# chero cola???



## bottleboy2 (Jul 5, 2011)

hey i have couple of old bottles and im starting with 2 of them which are both chero cola bottles. one has the twist design and says chero cola in block style but say Columbus, CA care to explain?
 the other one is the angled design 6 1/2 oz. with chero cola showed also in block style but it does not say where it was made and on the lower part of it says "THIS BOTTLE NEVER SOLD"
  i like to know a litttle info about them and how much they are worth but i already know the history chero cola


----------



## bottleboy2 (Jul 5, 2011)

if someone needs a photo of the chero cola just ask


----------



## surfaceone (Jul 5, 2011)

Hello bottleboy2,

 Welcome to A-BN 1.5.

 I think that might be Columbus, GA. Pictures are very much encouraged and appreciated in these parts...

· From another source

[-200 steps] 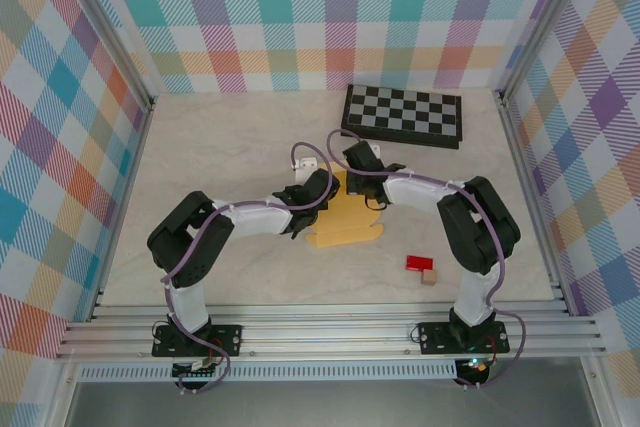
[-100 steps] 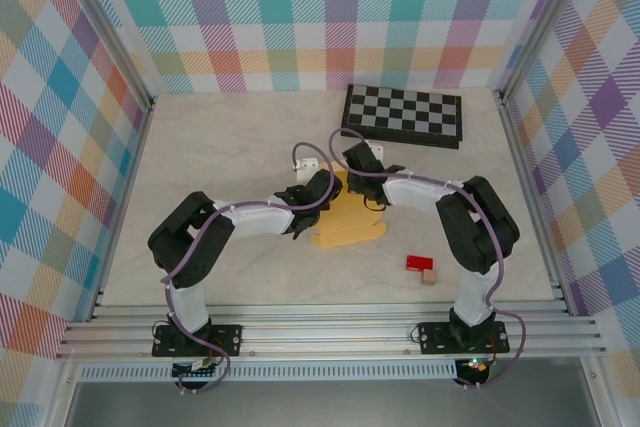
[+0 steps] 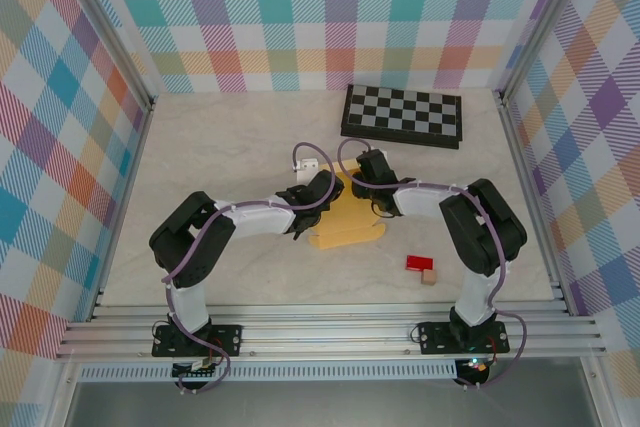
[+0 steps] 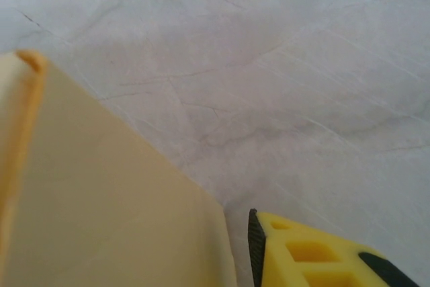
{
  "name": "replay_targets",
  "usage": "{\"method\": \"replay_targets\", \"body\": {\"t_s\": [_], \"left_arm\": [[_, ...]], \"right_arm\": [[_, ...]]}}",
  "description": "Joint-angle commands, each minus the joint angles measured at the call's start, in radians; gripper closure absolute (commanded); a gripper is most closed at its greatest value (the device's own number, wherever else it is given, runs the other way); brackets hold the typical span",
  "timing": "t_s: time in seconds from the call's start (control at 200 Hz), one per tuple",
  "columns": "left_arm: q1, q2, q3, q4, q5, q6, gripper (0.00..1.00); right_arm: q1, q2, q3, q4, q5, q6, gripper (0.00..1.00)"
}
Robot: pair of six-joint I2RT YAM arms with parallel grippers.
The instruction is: Fold the paper box
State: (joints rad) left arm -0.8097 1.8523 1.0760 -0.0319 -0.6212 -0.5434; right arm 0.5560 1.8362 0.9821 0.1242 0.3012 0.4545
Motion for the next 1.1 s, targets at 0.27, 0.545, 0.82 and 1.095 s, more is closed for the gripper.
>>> {"method": "replay_targets", "body": {"t_s": [0.27,0.545,0.82,1.095], "left_arm": [[-0.006,-0.005,0.003,-0.091,0.021,-0.033,1.00],[-0.005,0.010,0.005,-0.102,0.008,-0.027,1.00],[-0.005,0.021,0.002,-0.109,-0.019,-0.011,1.00],[-0.006,0.028,0.008,-0.102,-0.016,-0.012,1.00]], "right_arm": [[-0.007,0.079,0.065,-0.144,0.226,0.165,0.92],[-0.010,0.073,0.055,-0.180,0.226,0.158,0.75],[-0.039,-0.107,-0.078,0.013,-0.035,-0.056,0.51],[-0.046,-0.328,-0.143,-0.016,-0.302,-0.205,0.44]]}}
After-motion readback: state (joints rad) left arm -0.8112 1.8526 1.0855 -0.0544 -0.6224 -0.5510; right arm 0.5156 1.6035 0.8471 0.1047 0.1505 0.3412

 "Dinner Toters, Columbus, Ga., by Lewis Hine" From.


----------



## madman (Jul 5, 2011)

.................


----------



## madman (Jul 5, 2011)

AS OBI WON SURFACE STATED ITS COLUMBUS GA.  CHECK IT


----------



## 2muchstuff (Jul 5, 2011)

dont have clue


----------



## bottleboy2 (Jul 6, 2011)

i know it's supposed to be columbus, GA but it is a C not a G


----------



## surfaceone (Jul 6, 2011)




----------



## carobran (Jul 6, 2011)

are you sure the *- *on the G isnt just worn away[]


----------



## bottleboy2 (Jul 6, 2011)

its g but yea it was worn away


----------